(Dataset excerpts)

******************************

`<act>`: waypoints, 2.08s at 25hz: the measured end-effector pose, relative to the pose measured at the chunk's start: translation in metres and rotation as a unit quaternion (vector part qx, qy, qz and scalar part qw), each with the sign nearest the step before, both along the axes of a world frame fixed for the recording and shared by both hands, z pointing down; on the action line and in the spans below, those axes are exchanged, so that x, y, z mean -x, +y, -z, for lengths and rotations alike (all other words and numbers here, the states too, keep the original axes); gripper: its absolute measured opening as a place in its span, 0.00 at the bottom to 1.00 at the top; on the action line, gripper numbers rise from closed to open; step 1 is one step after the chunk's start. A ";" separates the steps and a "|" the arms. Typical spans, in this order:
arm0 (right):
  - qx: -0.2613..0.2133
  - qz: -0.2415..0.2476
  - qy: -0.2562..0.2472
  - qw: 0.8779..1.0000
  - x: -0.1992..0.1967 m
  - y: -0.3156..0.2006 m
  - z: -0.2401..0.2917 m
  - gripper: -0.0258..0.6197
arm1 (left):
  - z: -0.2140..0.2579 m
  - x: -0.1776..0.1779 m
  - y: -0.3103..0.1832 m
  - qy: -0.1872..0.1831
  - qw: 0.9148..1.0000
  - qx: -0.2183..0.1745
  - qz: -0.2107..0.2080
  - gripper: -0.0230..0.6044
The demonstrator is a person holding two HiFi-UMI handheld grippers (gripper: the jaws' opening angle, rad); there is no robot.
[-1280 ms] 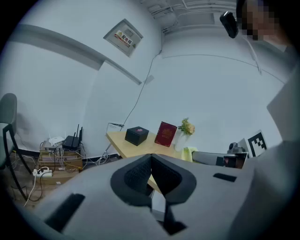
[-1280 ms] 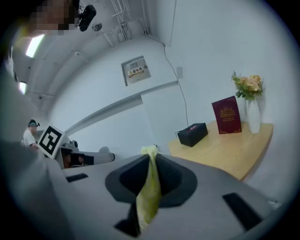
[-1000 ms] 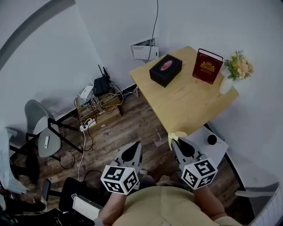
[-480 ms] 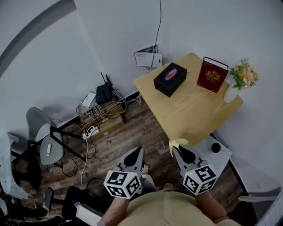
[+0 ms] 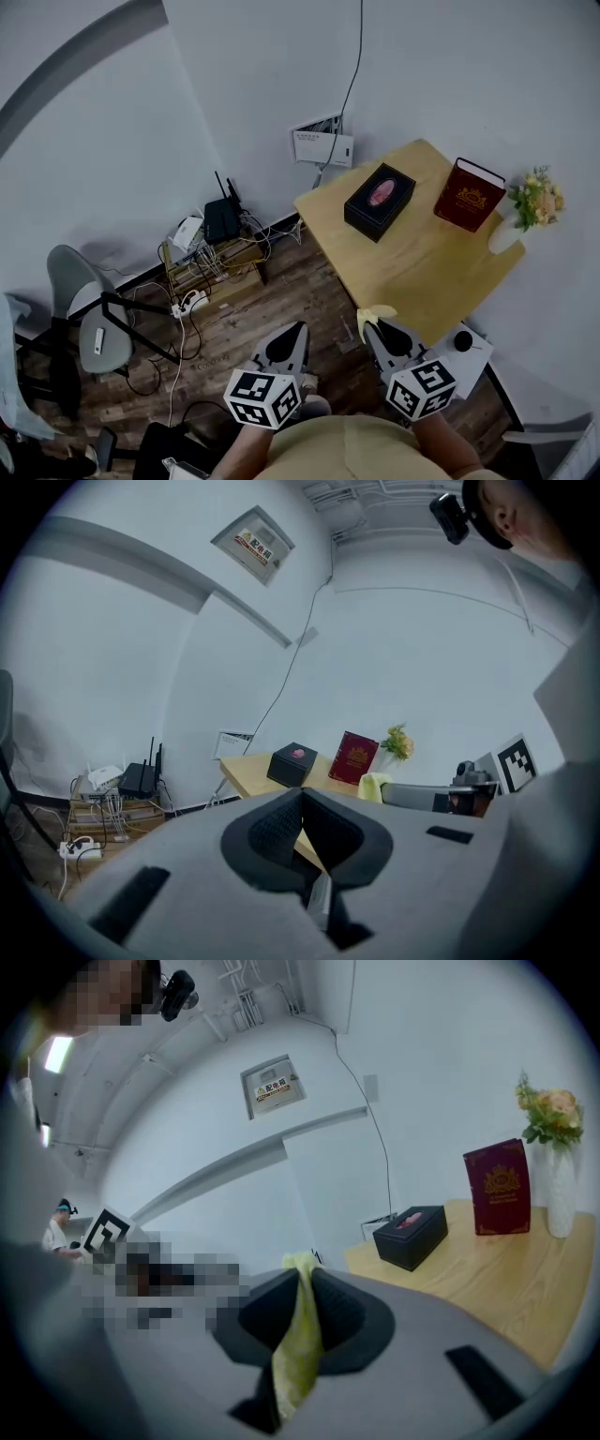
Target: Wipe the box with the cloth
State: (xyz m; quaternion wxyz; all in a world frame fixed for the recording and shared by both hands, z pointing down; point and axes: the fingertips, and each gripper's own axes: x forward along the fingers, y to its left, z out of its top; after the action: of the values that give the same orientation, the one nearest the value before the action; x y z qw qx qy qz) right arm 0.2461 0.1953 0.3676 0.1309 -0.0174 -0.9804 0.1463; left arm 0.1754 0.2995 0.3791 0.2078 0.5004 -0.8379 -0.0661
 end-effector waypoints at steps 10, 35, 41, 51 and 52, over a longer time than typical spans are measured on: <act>0.005 -0.029 0.006 1.000 0.067 0.010 -0.003 0.13 | -0.010 0.059 0.009 0.005 0.999 0.015 -0.041 0.06; -0.001 -0.056 -0.007 0.998 0.137 -0.056 0.005 0.13 | -0.018 0.104 -0.078 -0.016 0.989 0.035 -0.142 0.06; 0.012 -0.065 -0.010 0.998 0.135 -0.094 0.002 0.13 | -0.020 0.104 -0.126 0.002 0.986 0.032 -0.167 0.06; 0.018 -0.108 -0.019 0.994 0.123 -0.143 0.003 0.13 | -0.018 0.122 -0.160 -0.018 0.985 0.053 -0.166 0.06; 0.019 -0.112 -0.018 0.993 0.123 -0.147 0.003 0.13 | -0.017 0.125 -0.163 -0.016 0.985 0.049 -0.162 0.06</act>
State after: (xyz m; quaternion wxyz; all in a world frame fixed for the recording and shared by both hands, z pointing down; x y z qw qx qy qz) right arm 0.1233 0.0488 0.3648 0.0956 0.0876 -0.9755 0.1779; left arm 0.0502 0.1368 0.3960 0.2269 0.6199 -0.7510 0.0177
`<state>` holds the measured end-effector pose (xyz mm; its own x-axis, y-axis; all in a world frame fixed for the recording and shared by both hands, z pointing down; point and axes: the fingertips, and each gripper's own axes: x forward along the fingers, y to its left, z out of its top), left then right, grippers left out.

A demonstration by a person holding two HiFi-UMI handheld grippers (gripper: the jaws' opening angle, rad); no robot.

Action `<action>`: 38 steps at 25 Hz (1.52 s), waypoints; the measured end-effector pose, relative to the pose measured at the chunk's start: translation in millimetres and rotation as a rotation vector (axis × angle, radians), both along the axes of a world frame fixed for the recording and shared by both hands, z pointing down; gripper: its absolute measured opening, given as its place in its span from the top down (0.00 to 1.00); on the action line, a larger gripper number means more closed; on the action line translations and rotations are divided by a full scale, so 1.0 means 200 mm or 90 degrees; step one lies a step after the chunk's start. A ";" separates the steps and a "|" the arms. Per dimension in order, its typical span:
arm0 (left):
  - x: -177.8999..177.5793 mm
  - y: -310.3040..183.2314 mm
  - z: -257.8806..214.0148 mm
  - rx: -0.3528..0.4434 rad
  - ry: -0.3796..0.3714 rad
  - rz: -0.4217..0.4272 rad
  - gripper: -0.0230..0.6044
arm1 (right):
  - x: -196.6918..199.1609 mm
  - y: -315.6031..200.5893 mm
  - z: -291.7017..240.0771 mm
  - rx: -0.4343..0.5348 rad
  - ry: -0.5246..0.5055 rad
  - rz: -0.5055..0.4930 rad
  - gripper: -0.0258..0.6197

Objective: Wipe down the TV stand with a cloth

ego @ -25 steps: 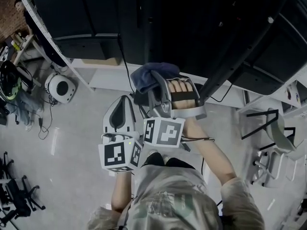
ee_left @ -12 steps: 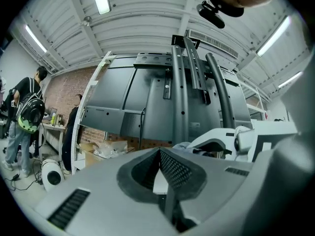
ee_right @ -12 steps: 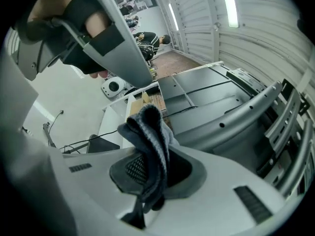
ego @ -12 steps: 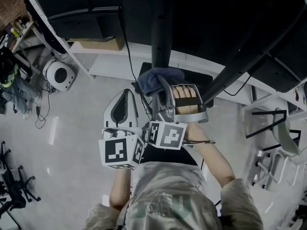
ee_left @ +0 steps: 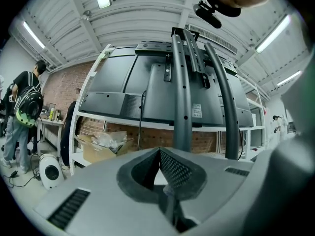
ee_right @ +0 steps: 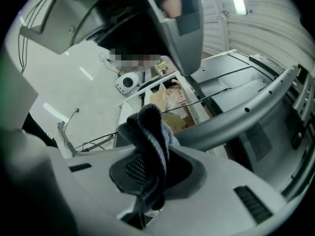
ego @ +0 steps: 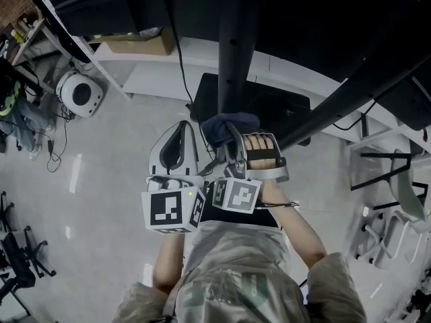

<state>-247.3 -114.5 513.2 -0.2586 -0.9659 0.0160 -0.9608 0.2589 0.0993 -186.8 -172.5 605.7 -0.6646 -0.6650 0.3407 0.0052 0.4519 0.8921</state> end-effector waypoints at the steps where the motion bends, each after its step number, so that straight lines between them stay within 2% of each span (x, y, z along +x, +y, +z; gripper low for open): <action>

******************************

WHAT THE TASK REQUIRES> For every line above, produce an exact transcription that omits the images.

ANSWER TO THIS TASK>
`<act>`: waypoints, 2.08s at 25hz: the measured end-effector pose, relative to the pose measured at the chunk's start: translation in metres and rotation as a unit quaternion (vector part qx, qy, qz and scalar part qw), each with the sign nearest the step before, both along the axes of a world frame fixed for the recording and shared by both hands, z pointing down; on the action line and in the spans below, those axes are exchanged, so that x, y, z mean -x, +y, -z, for lengths and rotations alike (all other words and numbers here, the states too, keep the original axes); gripper: its absolute measured opening as a place in its span, 0.00 at the bottom to 1.00 at the top; on the action line, gripper numbers rise from closed to open; step 1 is one step after the chunk's start. A ";" separates the steps and a "|" the arms. Typical spans, in this order:
arm0 (right):
  - qx: -0.2613..0.2133
  - qz: -0.2415..0.2476
  - qy: -0.2562..0.2472
  - qw: 0.8779..1.0000
  - x: -0.1992..0.1967 m
  - y: -0.3156..0.2006 m
  - z: -0.2401..0.2917 m
  - gripper: -0.0258..0.6197
arm1 (left):
  - z: -0.2140..0.2579 m
  - x: -0.1776..0.1779 m
  - y: -0.3103..0.1832 m
  - qy: -0.1872..0.1831
  - qw: 0.9148..1.0000
  - qx: -0.2183..0.1745
  - qz: -0.2107..0.2080
  - gripper: -0.0230..0.6044
The demonstrator is a person holding two HiFi-UMI handheld grippers (gripper: the jaws' opening angle, rad); there is no robot.
[-1280 ms] 
[-1280 ms] 
[-1000 ms] 
[-480 ms] 
[+0 ms] 
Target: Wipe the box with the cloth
State: (xyz m; quaternion wxyz; all in a world frame fixed for the recording and shared by both hands, z pointing down; point and axes: the fingertips, and each gripper's own axes: x forward along the fingers, y to its left, z out of its top; after the action: of the values that give the same orientation, the one nearest the value before the action; x y z qw qx qy qz) right arm 0.2461 0.1953 0.3676 0.1309 -0.0174 -0.9804 0.1463; left arm 0.1754 0.2995 0.3791 0.2078 0.5004 -0.8379 -0.0661
 end-effector waypoints at steps 10, 35, 41, 51 and 52, over a longer time than typical spans are measured on: <act>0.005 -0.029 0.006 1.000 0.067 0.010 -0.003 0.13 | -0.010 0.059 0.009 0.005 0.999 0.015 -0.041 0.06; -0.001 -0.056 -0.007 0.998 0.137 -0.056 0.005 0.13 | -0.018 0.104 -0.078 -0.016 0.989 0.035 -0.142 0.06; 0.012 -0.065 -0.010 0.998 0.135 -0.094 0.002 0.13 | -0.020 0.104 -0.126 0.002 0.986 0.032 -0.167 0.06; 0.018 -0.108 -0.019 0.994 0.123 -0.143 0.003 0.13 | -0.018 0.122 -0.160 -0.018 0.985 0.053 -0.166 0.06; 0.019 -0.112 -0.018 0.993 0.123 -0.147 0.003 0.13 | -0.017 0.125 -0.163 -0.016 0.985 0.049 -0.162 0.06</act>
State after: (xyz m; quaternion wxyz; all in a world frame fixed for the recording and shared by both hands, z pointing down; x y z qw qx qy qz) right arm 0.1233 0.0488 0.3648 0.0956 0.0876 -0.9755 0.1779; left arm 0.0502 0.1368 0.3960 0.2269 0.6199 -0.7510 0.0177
`<state>` holds the measured end-effector pose (xyz mm; its own x-axis, y-axis; all in a world frame fixed for the recording and shared by both hands, z pointing down; point and axes: the fingertips, and each gripper's own axes: x forward along the fingers, y to its left, z out of its top), left then right, grippers left out.

A demonstration by a person holding two HiFi-UMI handheld grippers (gripper: the jaws' opening angle, rad); no robot.

Action `<action>`: 38 steps at 25 Hz (1.52 s), waypoints; the measured end-effector pose, relative to the pose measured at the chunk's start: translation in millimetres and rotation as a rotation vector (axis × angle, radians), both along the axes of a world frame fixed for the recording and shared by both hands, z pointing down; gripper: its absolute measured opening, given as its place in its span from the top down (0.00 to 1.00); on the action line, a larger gripper number means more closed; on the action line translations and rotations are divided by a full scale, so 1.0 means 200 mm or 90 degrees; step one lies a step after the chunk's start. A ";" separates the steps and a "|" the arms. Per dimension in order, its typical span:
arm0 (left):
  - x: -177.8999..177.5793 mm
  - y: -310.3040..183.2314 mm
  - z: -257.8806..214.0148 mm
  - rx: -0.3528..0.4434 rad
  - ry: -0.3796..0.3714 rad
  - rz: -0.4217..0.4272 rad
  - gripper: -0.0230..0.6044
arm1 (right):
  - x: -196.6918..199.1609 mm
  - y: -315.6031..200.5893 mm
  - z: -291.7017..240.0771 mm
  - rx: -0.4343..0.5348 rad
  - ry: -0.5246..0.5055 rad
  - rz: -0.5055..0.4930 rad
  - gripper: -0.0258..0.6197

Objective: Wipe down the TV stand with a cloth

ego @ -25 steps: 
ee_left @ -12 steps: 
ee_right @ -12 steps: 
ego @ -12 steps: 
ee_left @ +0 steps: 
ee_right @ +0 steps: 
ego @ +0 steps: 

<state>-247.3 -114.5 513.2 -0.2586 -0.9659 0.0160 -0.9608 0.2589 0.0993 -186.8 -172.5 605.7 -0.6646 -0.6650 0.3407 0.0052 0.4519 0.8921</state> end-effector waypoints at the steps where the motion bends, each after its step number, so that straight lines between them stay within 2% of each span (x, y, z along +x, +y, +z; gripper low for open): <action>

With that, the output is done.